# Power Prolbems!!



## ♣300zx♣ (Aug 6, 2004)

My 86' 300zx N/A, has some surging problems.. When I step on the gas hard it surges and smooths out about 3000 Rpm's. I do have an exhaust leak at the cat...could it be that?,any other ideas...I just got brandnew injectors but it had this same problem before. My Cat might be clogged? the exhaust seems restrected. Thanks for you help :cheers: 


P.S. If the cat is bad, what would i do to remove it? easy or hard?


----------



## KungFuGrandpa (Aug 23, 2004)

the cat only has 4 bolts in it its real easy to take off. if you do take it off you will need new gaskets to go on it or it will leak


----------



## asleepz (Feb 24, 2004)

no an exhaust leak wouldn't do that.


----------



## Spongerider (Nov 18, 2002)

♣300zx♣ said:


> My 86' 300zx N/A, has some surging problems.. When I step on the gas hard it surges and smooths out about 3000 Rpm's. I do have an exhaust leak at the cat...could it be that?,any other ideas...I just got brandnew injectors but it had this same problem before. My Cat might be clogged? the exhaust seems restrected. Thanks for you help :cheers:
> 
> 
> P.S. If the cat is bad, what would i do to remove it? easy or hard?


A easy way to see if it is your cats is to remove your entire exhaust.

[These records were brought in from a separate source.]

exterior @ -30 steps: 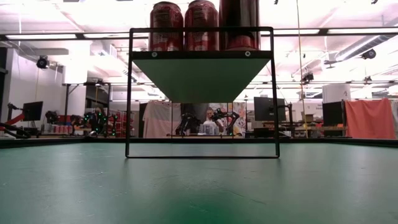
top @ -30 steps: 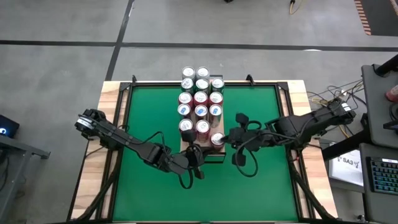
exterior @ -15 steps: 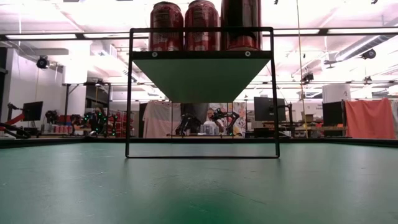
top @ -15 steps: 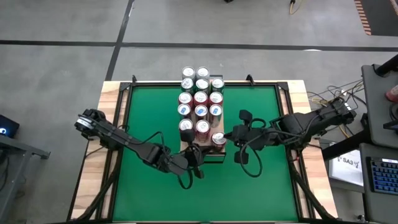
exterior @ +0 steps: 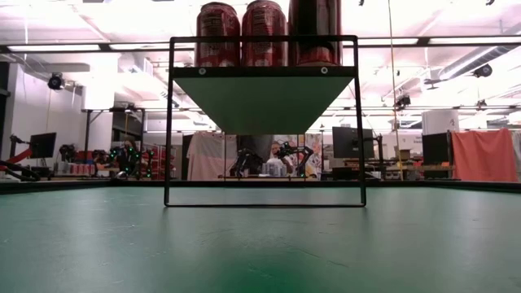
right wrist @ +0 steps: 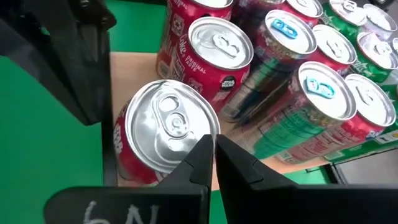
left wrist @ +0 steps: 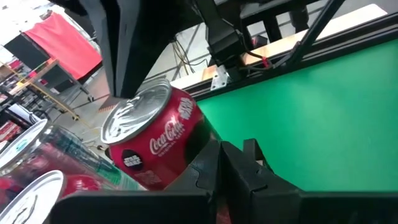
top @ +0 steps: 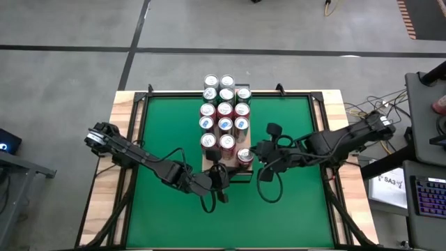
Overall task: Place canned beverage on shelf
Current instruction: Put the red can on the shelf
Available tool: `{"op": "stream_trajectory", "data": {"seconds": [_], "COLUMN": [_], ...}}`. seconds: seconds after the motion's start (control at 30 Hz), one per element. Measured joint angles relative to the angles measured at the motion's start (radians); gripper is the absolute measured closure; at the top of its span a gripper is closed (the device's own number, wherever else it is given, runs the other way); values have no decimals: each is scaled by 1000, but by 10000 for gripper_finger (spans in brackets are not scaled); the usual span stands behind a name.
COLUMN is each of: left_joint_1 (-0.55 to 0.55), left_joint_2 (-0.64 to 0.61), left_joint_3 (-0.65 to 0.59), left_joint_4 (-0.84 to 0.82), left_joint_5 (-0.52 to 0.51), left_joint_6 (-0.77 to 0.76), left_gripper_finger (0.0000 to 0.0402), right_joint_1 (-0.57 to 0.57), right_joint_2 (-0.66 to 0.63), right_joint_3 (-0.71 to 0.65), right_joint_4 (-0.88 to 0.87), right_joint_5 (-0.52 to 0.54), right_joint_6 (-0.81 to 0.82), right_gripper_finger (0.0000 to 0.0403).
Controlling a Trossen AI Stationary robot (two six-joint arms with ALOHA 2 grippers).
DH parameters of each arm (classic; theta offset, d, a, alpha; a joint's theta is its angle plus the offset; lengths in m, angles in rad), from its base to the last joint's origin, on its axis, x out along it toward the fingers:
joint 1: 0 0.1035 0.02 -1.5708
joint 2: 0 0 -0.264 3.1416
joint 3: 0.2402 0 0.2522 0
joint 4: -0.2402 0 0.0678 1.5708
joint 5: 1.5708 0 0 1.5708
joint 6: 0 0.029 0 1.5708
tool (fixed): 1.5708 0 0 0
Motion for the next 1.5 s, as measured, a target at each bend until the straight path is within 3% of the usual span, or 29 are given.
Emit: {"op": "stream_trajectory", "data": {"seconds": [0.23,0.47,0.83,0.97,1.13,1.5], "left_joint_1": [7,7,-5,-18,-10,22], "left_joint_2": [0,0,-2,-6,-2,-2], "left_joint_3": [0,0,1,1,1,-1], "left_joint_4": [0,-1,-29,-32,-21,9], "left_joint_5": [-18,-53,-102,-88,35,29], "left_joint_6": [0,-8,-22,-19,-23,-28], "left_gripper_finger": [402,402,402,402,402,402], "right_joint_1": [1,20,30,30,29,30], "right_joint_2": [6,-8,-15,-35,-39,-10], "right_joint_3": [1,5,6,5,5,-7], "right_joint_4": [1,-4,12,13,6,-8], "right_joint_5": [-18,-114,-105,-54,6,2], "right_joint_6": [22,55,49,24,-3,32], "right_gripper_finger": [394,394,394,394,394,394]}}
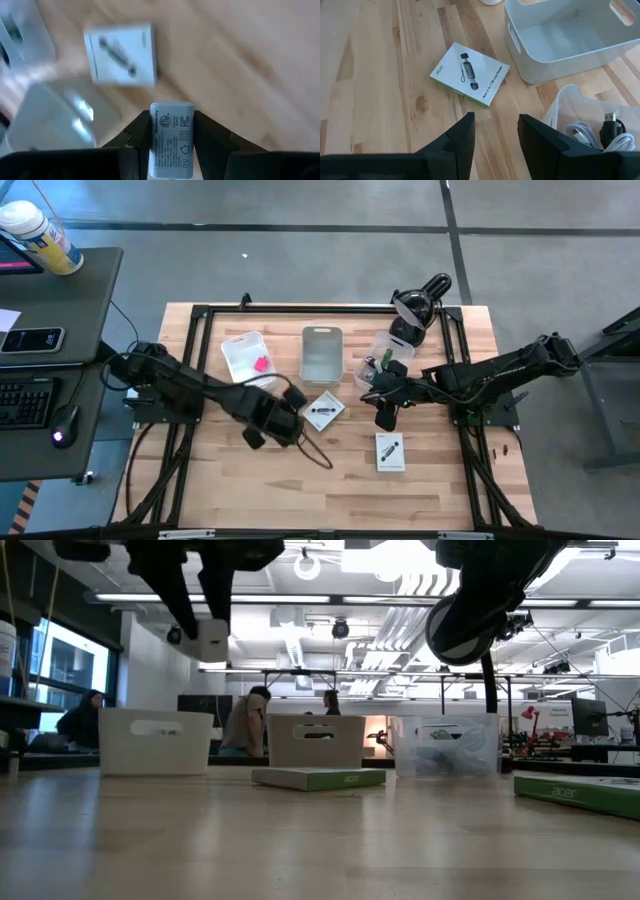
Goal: Pick and place items into bin
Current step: Put the white charger adapter into the white bin
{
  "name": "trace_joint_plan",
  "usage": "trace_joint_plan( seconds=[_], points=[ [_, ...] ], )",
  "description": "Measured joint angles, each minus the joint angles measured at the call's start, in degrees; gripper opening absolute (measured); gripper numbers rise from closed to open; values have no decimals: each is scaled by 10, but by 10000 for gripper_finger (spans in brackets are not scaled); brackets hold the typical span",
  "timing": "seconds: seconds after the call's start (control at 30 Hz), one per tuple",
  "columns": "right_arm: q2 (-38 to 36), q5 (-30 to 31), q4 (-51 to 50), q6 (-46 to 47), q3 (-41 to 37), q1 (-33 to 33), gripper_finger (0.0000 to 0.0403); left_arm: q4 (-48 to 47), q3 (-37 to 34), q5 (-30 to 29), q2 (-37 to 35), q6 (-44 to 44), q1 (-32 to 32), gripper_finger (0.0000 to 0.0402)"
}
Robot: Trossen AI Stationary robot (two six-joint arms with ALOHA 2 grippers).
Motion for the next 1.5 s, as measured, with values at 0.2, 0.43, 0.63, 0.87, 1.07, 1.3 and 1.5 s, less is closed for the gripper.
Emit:
trace_joint_plan(
  seconds=[0.2, 0.43, 0.63, 0.87, 1.07, 1.3, 1.5],
  points=[
    [0, 0, 0, 6, 0, 0, 139, -115, 9, -44, 0, 13, 62, 103],
    [0, -13, 0, 14, 0, 0, 139, -149, 0, -55, -11, 28, 150, 98],
    [0, -21, 0, 22, 0, 4, 139, -141, -54, -56, -31, 41, 231, 102],
    [0, 6, -2, 32, 0, 25, 139, -47, -153, -30, -89, 49, 297, 100],
    [0, 18, -2, 32, 0, 27, 139, 7, -209, -17, -130, 53, 339, 102],
    [0, 28, 0, 44, 0, 25, 139, 73, -263, -2, -148, 69, 395, 103],
    [0, 28, 0, 58, 0, 25, 139, 131, -298, 33, -148, 88, 436, 103]
  ],
)
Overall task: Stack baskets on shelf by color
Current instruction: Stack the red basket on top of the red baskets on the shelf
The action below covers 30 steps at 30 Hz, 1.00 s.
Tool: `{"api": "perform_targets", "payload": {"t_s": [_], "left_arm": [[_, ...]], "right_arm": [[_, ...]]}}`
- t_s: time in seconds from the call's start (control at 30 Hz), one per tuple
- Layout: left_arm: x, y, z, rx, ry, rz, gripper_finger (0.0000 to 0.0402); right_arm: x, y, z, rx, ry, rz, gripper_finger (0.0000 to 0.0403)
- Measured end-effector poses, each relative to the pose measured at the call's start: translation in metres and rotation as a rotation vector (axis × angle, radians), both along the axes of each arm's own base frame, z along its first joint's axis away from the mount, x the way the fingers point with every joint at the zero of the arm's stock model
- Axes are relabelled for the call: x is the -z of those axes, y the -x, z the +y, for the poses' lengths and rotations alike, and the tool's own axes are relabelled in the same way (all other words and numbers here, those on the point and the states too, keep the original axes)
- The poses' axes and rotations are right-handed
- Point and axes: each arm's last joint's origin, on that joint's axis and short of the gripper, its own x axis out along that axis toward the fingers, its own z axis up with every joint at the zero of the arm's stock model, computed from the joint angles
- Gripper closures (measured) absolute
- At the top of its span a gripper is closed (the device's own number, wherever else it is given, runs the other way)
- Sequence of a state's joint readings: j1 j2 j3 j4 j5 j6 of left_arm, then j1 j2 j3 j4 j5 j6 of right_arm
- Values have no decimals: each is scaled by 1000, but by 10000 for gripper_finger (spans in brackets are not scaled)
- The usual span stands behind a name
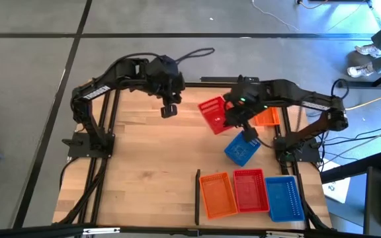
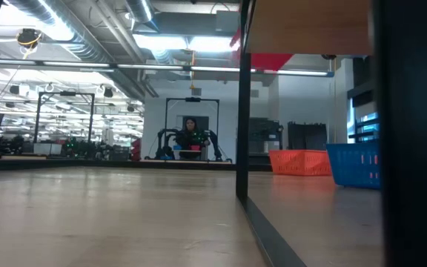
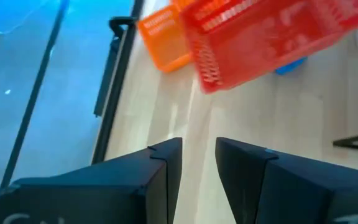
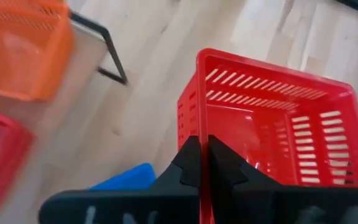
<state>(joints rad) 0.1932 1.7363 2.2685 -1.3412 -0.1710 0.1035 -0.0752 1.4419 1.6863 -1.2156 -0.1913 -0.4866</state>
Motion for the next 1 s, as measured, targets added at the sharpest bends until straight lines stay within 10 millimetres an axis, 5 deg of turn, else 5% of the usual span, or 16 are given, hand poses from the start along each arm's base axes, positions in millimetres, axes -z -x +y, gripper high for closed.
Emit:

If the problem goes away then it's your cats.


----------



## asleepz (Feb 24, 2004)

getting the pipes to come apart might be a little difficult you might want to spray them with some rust eating lube crap a couple days before


----------



## ebarney (Sep 4, 2004)

check your fuel filter and possibly your fuel pump they may be dirty and need replaced


----------